And speaking of a fixed income, often the image of a poor miserly penny-pinching pensioner often comes to mind. But, truth be told, a retiree bringing in precisely $60,000 a year is just as much on a fixed income as the one earning $90,000. Beyond their income disparity, each will feel the brunt of inflation differently; what some financial planners call their individual inflation rate. For example, a 70-year-old widower who’s renting is exposed to more inflationary pressures with rising rents than a 70-year-old who’s living in a home with a fixed mortgage payment. Yet both are experiencing consumer price inflation in non-discretionary items such as gasoline, food, prescriptions, electricity, natural gas, and heating fuel.

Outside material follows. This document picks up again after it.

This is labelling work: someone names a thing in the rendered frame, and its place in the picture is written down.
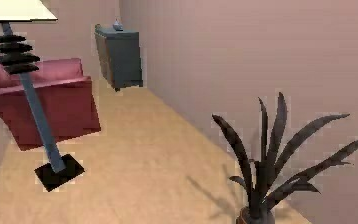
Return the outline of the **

So where does this leave future reverse mortgage applicants? In short, they’ll need to have considerably more equity accumulated to offset the impact of higher interest rates and the subsequent lower principal limit factors that determine how much money for which they may qualify. I say considerably because an effective interest rate of 7.5-8.5% for a HECM loan is not far-fetched. And, keep in mind in the years 2005-2007 during the heydays of HECM lending, the average expected rate hovered just below seven percent. Certainly, the presence of large retail banks originating HECMs helped, but the pool of eligible homeowners with adequate equity was there and remains today.
Looking back to interest rates keep in mind that the Federal Reserve has only just begun to throw cold water on inflation by increasing interest rates to slow the economy. Rates that many economists say must be higher than the rate of inflation to be effective. If true, this leaves much headroom for future rate hikes unless inflation shows early signs of retreating or unemployment begins to spike.
Granted, entering a period of inflation, economic contraction, and possible stagflation is somewhat unnerving. However, it is during these times of upheaval that economic solutions, such as reverse mortgages may regain their luster and appeal. After all, where else will older homeowners find the additional ten, fifteen, or twenty percent additional cash flow to offset the increased cost of living?